HOW TO COMPLETE THIS TASK:
Only one stretch of the listing below is wanted. Begin at the line that has "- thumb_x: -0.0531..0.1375", stop after the line that has "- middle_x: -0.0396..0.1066", and repeat every line in between exactly.

SUPPLIED ENTRIES:

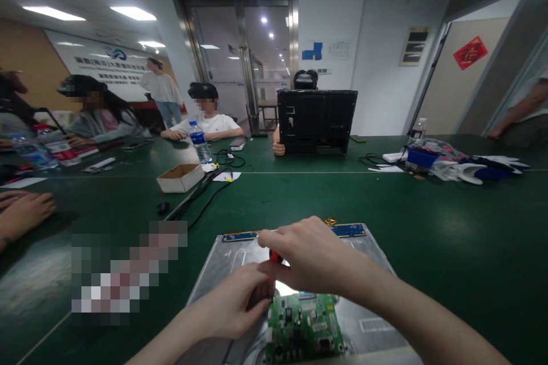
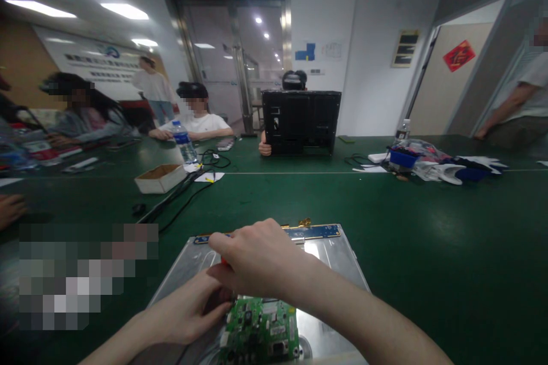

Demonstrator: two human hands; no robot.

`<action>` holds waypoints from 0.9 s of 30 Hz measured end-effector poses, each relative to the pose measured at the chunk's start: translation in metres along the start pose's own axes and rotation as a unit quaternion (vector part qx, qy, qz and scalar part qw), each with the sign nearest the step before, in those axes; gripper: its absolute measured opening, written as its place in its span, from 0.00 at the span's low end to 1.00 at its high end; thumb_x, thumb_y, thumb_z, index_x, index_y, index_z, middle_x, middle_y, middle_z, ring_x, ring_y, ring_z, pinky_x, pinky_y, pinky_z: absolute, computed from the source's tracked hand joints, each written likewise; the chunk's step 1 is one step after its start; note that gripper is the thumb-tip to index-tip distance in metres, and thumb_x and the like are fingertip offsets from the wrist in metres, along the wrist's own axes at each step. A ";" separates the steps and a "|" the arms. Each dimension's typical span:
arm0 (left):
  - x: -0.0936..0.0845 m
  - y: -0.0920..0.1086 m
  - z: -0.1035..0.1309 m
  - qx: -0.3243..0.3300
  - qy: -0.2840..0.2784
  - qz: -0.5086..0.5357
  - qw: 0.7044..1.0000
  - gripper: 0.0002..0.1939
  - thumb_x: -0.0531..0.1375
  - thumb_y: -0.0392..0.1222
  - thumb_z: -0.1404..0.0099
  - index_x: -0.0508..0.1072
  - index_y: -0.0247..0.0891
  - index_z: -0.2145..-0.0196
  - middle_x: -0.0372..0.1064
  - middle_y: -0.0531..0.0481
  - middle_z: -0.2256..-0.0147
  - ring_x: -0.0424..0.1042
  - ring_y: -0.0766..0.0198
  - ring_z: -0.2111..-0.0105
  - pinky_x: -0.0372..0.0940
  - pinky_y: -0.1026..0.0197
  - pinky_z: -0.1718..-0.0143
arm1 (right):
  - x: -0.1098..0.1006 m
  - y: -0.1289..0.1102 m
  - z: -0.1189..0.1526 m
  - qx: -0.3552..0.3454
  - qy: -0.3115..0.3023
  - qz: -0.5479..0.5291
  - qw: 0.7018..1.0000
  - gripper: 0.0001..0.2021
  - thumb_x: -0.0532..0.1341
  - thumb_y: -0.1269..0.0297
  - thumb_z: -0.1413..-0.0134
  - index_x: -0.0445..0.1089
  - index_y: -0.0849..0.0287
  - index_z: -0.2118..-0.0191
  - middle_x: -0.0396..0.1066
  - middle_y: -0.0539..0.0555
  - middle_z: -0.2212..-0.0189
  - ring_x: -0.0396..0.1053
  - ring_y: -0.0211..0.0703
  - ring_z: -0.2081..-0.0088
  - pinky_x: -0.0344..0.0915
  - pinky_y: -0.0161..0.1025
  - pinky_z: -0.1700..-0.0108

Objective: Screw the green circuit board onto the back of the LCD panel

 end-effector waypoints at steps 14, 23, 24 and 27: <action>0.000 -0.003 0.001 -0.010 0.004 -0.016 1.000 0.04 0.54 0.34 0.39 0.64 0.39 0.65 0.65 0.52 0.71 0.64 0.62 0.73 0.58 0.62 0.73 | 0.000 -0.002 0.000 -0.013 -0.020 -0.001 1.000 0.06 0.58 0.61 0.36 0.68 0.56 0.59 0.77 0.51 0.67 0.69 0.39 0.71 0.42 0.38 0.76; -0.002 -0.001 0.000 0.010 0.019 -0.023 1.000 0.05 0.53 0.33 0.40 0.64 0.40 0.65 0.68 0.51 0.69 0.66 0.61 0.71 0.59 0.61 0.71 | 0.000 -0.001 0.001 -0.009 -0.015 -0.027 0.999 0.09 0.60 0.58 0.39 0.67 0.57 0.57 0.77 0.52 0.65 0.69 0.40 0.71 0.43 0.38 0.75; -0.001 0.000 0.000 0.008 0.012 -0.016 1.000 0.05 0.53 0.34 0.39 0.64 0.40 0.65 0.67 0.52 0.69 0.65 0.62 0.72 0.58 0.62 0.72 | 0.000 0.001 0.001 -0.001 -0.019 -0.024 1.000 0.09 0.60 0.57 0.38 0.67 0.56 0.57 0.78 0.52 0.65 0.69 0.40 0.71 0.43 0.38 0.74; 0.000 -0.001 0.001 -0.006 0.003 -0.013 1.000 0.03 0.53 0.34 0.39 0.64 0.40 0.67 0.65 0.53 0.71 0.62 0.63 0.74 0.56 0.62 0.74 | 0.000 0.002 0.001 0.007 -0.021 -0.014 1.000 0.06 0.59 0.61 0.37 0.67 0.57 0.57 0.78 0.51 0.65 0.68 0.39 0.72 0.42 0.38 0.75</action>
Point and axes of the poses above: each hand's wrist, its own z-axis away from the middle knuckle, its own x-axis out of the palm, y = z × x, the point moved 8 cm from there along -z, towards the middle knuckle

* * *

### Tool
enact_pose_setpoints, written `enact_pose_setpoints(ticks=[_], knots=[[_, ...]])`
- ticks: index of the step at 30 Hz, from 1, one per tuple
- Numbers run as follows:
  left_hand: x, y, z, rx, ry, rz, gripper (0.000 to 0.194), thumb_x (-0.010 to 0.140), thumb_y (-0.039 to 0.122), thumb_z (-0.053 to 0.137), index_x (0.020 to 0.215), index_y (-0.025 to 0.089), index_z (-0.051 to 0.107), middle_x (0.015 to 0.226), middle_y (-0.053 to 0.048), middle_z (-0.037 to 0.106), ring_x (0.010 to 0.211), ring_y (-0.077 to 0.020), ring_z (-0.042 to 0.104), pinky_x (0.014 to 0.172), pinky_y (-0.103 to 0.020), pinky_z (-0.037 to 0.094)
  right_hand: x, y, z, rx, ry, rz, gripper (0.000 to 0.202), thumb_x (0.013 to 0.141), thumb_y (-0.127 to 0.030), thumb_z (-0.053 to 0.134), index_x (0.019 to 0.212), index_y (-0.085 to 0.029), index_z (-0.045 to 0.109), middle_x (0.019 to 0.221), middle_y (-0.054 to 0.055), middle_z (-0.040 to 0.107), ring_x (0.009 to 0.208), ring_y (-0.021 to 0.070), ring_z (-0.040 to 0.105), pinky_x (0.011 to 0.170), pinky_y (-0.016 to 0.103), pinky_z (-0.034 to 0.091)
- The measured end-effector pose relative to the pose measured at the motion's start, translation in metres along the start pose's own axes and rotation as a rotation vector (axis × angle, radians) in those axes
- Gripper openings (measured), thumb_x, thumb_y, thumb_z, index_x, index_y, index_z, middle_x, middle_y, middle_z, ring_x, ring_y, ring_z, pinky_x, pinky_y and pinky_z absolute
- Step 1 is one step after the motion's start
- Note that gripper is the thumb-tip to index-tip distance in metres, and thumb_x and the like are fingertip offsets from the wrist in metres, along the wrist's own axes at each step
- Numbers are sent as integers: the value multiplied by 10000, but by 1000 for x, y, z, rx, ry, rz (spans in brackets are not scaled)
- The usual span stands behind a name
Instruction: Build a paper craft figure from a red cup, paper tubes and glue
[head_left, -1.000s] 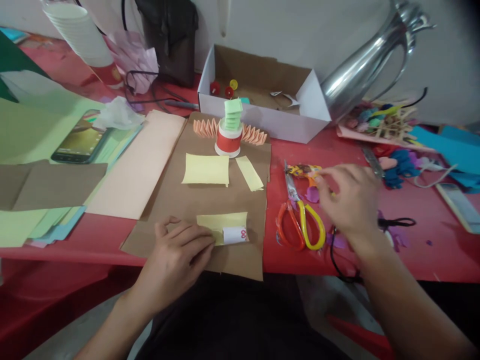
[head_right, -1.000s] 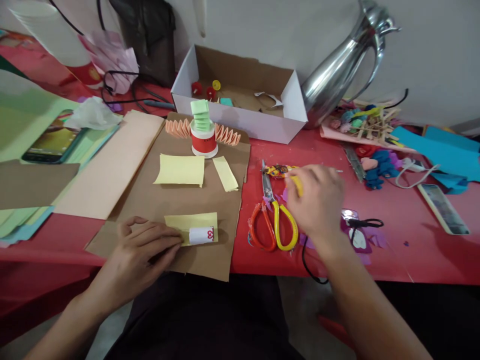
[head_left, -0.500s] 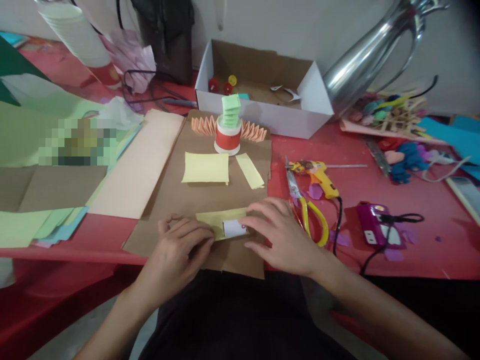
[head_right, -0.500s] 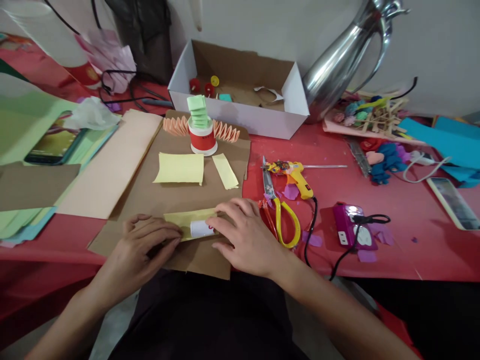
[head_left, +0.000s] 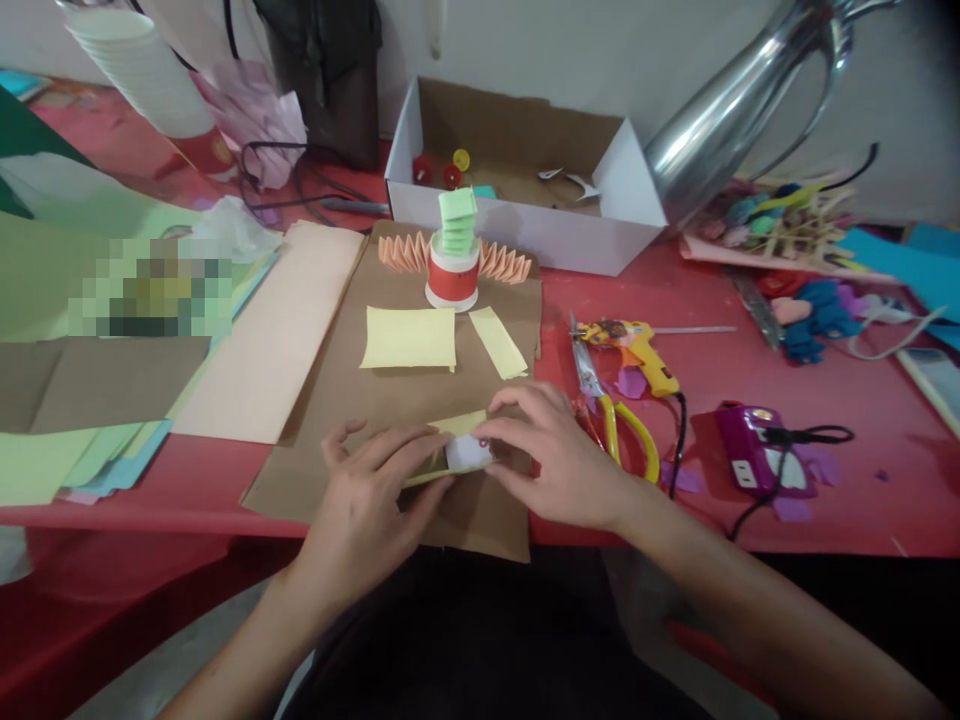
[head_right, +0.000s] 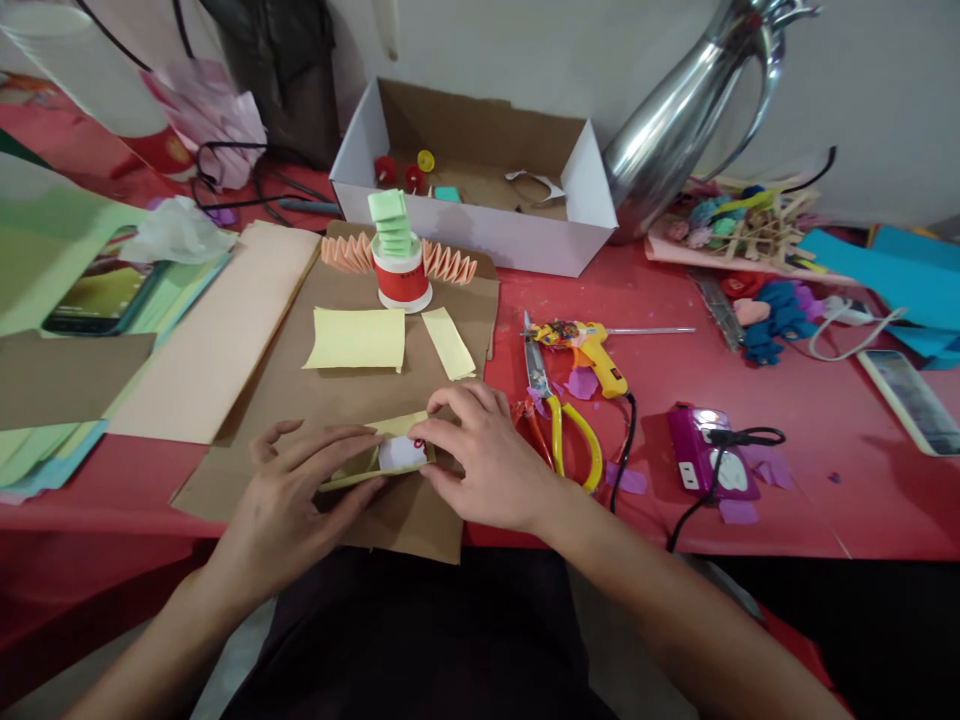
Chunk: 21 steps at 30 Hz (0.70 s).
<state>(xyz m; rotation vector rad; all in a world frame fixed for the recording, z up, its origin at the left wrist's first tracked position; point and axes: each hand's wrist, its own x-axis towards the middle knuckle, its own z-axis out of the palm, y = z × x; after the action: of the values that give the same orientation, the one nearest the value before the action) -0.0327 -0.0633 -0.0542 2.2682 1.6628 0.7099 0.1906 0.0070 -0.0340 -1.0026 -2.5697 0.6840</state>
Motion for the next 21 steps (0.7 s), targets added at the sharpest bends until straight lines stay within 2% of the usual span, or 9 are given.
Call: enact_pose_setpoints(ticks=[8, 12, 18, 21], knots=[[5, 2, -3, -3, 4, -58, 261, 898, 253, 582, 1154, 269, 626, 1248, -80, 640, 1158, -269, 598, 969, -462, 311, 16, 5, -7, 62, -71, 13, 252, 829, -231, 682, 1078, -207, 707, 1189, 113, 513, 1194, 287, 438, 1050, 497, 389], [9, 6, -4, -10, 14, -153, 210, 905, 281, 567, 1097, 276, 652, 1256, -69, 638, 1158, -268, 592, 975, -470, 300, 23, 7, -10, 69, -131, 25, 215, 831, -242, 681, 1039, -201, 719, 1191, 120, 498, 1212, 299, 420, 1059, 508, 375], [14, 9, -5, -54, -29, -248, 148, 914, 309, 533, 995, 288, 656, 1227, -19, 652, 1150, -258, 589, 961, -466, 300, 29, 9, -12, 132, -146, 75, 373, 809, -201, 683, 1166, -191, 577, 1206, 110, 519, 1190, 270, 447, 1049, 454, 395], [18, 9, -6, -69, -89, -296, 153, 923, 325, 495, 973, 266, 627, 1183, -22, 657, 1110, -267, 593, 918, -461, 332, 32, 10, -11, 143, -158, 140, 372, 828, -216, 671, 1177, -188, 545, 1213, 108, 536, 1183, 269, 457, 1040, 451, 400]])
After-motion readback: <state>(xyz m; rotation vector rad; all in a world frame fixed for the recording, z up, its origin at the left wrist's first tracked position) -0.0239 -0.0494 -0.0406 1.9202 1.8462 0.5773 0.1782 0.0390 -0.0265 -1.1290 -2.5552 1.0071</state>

EXPECTED OUTPUT:
  - thumb_x: -0.0531..0.1375
  - thumb_y: -0.0392..0.1222
  - thumb_z: -0.1404..0.0099
  - index_x: -0.0508..0.1072
  - index_y: -0.0247..0.0891
  - index_z: -0.2145..-0.0196
  - middle_x: -0.0372..0.1064
  - middle_y: -0.0531..0.0481
  - middle_z: -0.2256..-0.0147
  - ring_x: -0.0424..0.1042
  - ring_y: -0.0766..0.0198
  - ring_z: -0.2111..-0.0105
  - pinky_x: -0.0372..0.0940
  - pinky_y: -0.1026..0.0197
  - pinky_z: -0.1718..-0.0143
arm1 (right):
  - x: -0.1098..0.1006 m
  - y: -0.1289..0.1102 m
  - z: -0.1189..0.1526 m
  - qx: -0.3552..0.3454
  - qy: -0.3115..0.3023
  - qz: -0.5479..0.5291
  - qw: 0.7018..1.0000
  - gripper: 0.0001..0.2021
  - thumb_x: -0.0532..0.1341
  - thumb_y: -0.1269..0.0297
  - thumb_z: -0.1413..-0.0134
  - index_x: -0.0445..0.1089
  - index_y: -0.0849..0.0287
  - index_z: -0.2118..-0.0191
  - middle_x: -0.0396..0.1066

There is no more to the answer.